> [TASK REQUIREMENTS] Lower down are entries containing pictures. Copy exactly, without those pictures, the lines from the line with "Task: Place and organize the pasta" through the line with "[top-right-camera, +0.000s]".

> [GIVEN DATA]

# # #

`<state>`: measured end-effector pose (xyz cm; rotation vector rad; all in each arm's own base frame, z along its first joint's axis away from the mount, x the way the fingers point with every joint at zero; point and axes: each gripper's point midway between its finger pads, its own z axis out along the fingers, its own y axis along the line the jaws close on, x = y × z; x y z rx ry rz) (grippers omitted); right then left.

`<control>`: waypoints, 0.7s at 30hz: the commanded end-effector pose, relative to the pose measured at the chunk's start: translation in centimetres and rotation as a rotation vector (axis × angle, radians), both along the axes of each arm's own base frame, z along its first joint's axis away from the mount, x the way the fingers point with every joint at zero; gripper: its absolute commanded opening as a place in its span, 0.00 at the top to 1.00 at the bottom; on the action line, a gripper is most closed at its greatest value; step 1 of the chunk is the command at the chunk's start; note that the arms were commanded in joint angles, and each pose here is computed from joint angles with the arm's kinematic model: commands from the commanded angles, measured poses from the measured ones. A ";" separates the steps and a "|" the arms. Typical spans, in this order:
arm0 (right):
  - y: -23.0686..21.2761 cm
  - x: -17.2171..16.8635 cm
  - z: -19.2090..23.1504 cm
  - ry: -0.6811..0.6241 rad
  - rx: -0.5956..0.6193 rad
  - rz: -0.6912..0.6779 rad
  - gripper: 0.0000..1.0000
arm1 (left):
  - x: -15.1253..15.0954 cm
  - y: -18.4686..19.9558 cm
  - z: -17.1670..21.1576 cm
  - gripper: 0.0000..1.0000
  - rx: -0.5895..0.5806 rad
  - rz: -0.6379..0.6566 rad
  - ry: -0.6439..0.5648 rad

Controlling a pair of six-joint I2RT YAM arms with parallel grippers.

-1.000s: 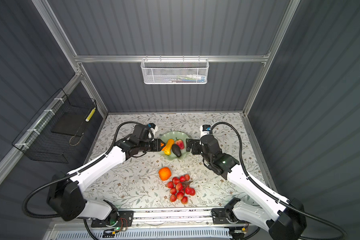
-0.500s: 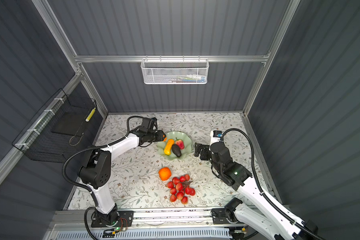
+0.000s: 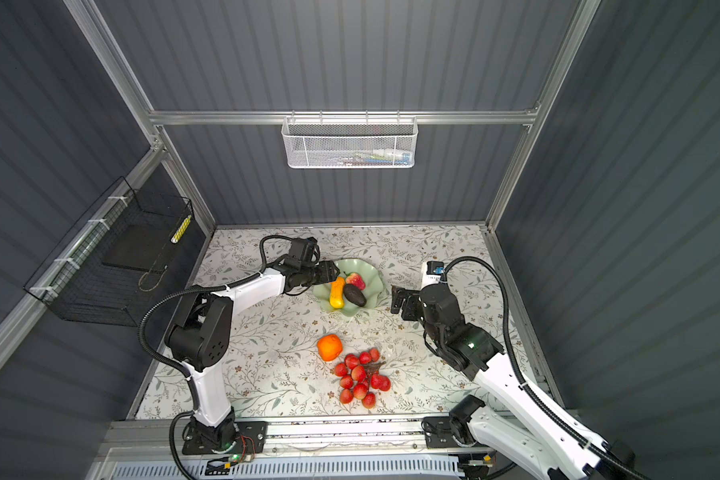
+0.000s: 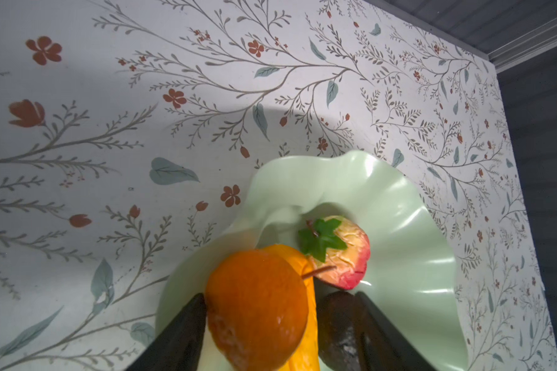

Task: Place and organize the fake fruits in the fruit bowl
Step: 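Grasp the small tangerine with the left gripper and place it in the bowl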

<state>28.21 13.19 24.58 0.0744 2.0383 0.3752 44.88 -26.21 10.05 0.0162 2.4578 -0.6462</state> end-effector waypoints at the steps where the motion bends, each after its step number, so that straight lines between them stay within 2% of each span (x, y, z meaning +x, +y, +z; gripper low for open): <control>1: -0.1 0.2 0.1 0.001 -0.021 0.001 0.01 | 0.3 -0.2 3.1 0.23 -0.029 -0.005 -0.052; 6: 1.1 0.7 -0.4 0.036 -0.034 0.048 0.01 | 0.7 -0.3 9.1 0.19 -0.058 -0.021 -0.175; 10: 3.3 0.9 -1.4 0.094 -0.021 0.129 0.02 | 0.3 1.3 13.8 0.14 -0.024 0.009 -0.298; 15: 7.7 0.6 -3.4 0.185 0.011 0.248 0.02 | -1.4 6.6 18.4 0.03 0.100 0.138 -0.468; 21: 14.5 -1.3 -8.2 0.326 -0.062 0.408 0.01 | -5.2 12.6 19.5 0.00 0.251 0.246 -0.601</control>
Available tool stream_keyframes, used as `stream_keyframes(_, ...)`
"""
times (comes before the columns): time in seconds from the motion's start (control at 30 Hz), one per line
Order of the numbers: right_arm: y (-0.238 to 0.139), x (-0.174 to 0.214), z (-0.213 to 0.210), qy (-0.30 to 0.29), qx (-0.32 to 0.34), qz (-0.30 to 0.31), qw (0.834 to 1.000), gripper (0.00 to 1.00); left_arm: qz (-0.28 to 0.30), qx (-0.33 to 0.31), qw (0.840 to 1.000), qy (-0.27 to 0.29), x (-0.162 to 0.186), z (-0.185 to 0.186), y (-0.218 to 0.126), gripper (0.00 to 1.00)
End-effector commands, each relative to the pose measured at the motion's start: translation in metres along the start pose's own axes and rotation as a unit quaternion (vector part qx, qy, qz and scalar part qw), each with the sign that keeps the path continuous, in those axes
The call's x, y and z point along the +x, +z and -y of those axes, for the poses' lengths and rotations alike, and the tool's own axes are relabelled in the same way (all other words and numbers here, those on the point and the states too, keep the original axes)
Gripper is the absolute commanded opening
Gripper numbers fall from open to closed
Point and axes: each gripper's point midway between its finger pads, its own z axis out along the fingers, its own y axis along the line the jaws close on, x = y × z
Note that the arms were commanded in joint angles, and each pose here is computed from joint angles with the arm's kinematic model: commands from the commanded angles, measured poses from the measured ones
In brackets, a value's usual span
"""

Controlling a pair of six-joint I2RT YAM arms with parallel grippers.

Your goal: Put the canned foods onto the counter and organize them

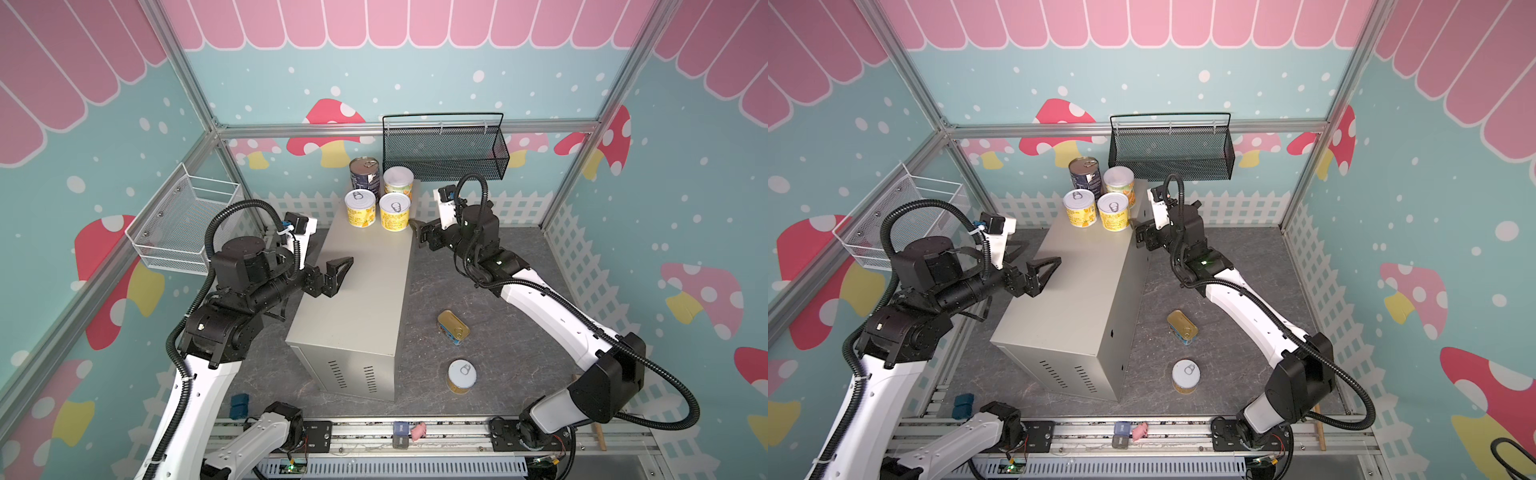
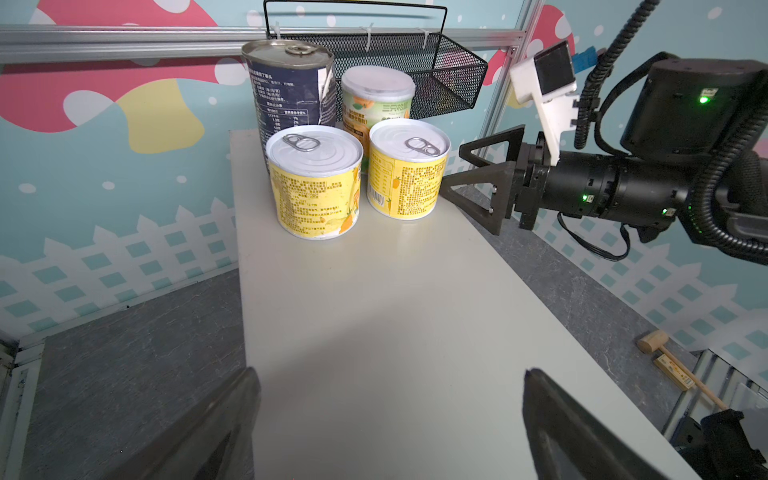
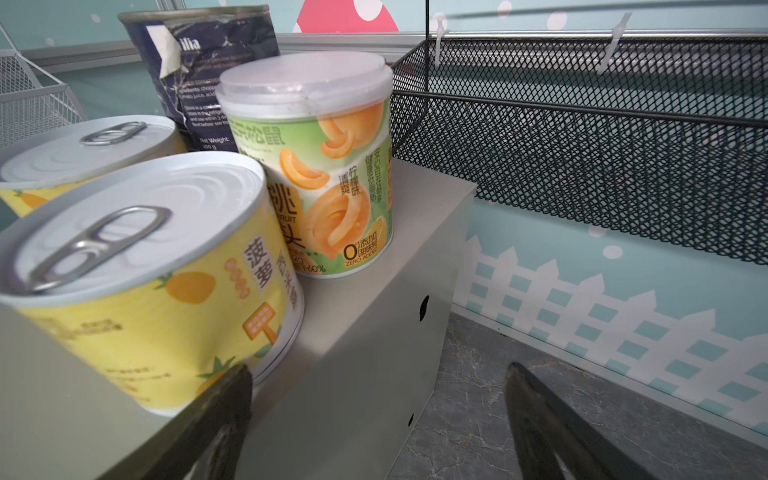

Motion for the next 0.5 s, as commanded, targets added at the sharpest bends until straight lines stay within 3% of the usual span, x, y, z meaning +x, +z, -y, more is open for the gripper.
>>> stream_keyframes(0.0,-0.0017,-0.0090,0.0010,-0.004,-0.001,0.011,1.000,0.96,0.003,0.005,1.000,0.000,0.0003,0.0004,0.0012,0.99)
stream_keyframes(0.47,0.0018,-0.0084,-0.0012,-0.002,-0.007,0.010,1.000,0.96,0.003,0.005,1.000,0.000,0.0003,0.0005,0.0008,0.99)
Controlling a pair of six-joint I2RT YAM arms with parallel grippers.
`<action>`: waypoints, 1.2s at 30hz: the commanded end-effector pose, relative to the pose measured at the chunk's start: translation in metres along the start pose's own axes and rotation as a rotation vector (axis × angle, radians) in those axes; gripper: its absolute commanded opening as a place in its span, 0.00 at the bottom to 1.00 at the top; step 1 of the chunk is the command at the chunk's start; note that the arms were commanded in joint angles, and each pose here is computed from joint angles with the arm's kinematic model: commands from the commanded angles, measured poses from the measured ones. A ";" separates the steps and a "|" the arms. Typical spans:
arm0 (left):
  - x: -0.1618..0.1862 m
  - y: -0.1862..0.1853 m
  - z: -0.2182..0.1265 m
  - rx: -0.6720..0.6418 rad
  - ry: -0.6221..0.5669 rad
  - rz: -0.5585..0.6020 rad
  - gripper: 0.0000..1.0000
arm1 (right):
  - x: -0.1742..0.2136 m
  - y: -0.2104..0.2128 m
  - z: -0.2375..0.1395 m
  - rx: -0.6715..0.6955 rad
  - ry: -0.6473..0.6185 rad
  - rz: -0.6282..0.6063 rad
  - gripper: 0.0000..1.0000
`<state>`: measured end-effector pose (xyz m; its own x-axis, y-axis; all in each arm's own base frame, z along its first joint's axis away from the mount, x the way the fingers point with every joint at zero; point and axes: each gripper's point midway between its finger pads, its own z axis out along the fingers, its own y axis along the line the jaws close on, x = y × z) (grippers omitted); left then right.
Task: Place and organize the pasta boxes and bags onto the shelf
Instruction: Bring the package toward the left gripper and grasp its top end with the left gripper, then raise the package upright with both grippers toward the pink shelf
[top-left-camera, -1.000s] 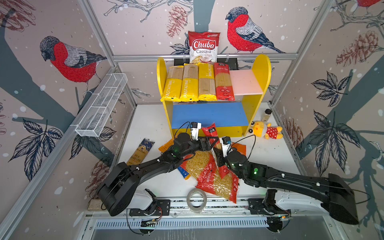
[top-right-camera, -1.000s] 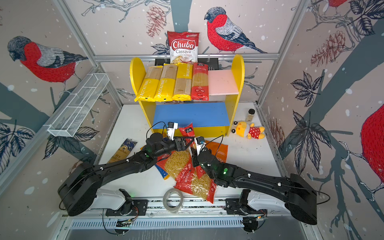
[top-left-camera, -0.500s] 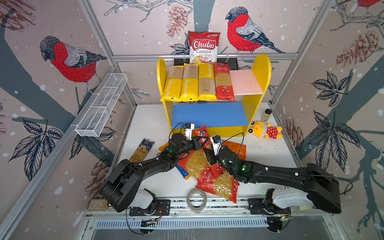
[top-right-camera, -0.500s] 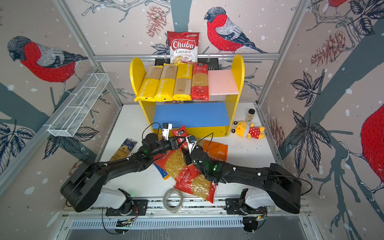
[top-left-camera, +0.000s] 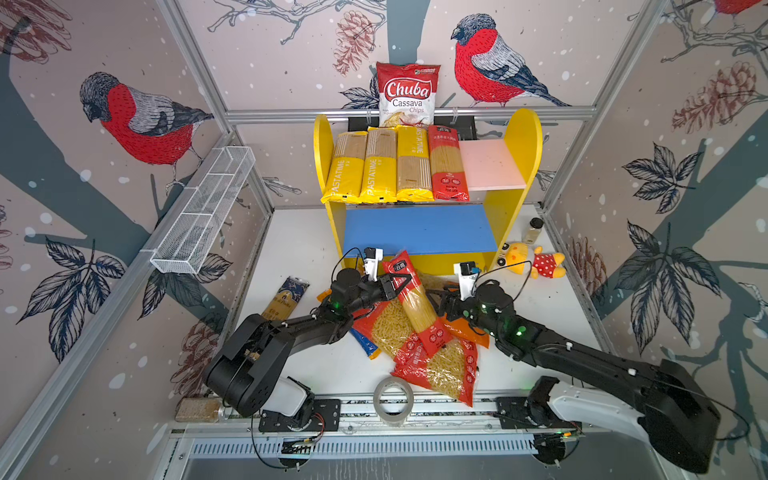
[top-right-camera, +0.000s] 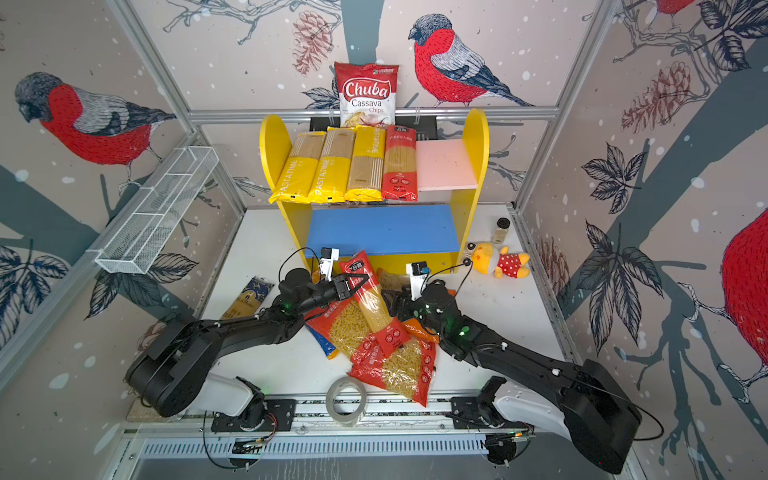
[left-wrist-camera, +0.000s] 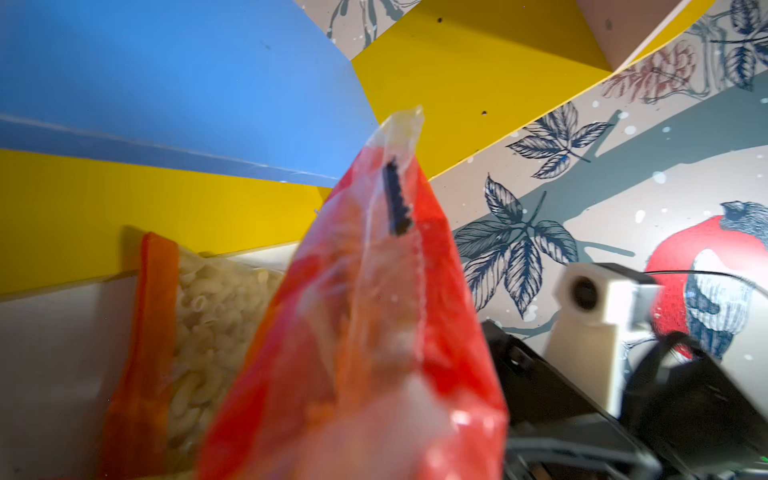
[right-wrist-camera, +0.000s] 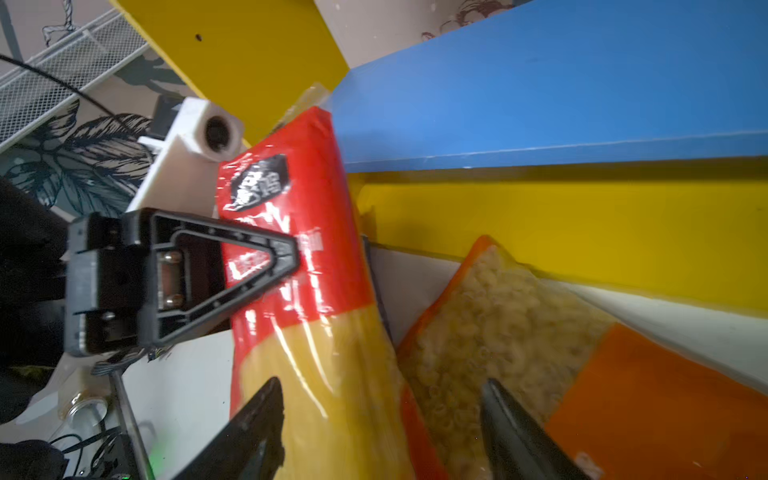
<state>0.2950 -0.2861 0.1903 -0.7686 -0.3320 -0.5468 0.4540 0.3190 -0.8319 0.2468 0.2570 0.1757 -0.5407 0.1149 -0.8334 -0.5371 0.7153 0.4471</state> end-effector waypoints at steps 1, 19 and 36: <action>-0.016 -0.057 -0.006 0.177 -0.062 0.088 0.04 | -0.002 -0.004 -0.013 -0.046 -0.014 0.070 0.76; -0.062 -0.185 -0.065 0.182 -0.236 0.431 0.00 | -0.054 0.020 -0.055 -0.298 -0.091 0.075 0.88; -0.172 -0.254 -0.095 0.108 -0.457 0.524 0.00 | -0.096 0.033 -0.097 -0.551 -0.205 0.179 0.99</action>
<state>0.2704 -0.2380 0.4693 -0.2685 -0.4335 -0.8603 0.7486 0.4681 -0.4695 0.2291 0.2043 0.2797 -0.5645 0.3511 -0.7470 -0.6869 0.3019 0.6610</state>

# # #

> [EXERCISE RESULT]
Task: Place and organize the pasta boxes and bags onto the shelf
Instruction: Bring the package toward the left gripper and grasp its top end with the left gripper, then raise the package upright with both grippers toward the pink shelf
[top-left-camera, -1.000s] 
[top-right-camera, -1.000s] 
[top-left-camera, -0.500s] 
[top-right-camera, -0.500s] 
[top-left-camera, +0.000s] 
[top-right-camera, +0.000s] 

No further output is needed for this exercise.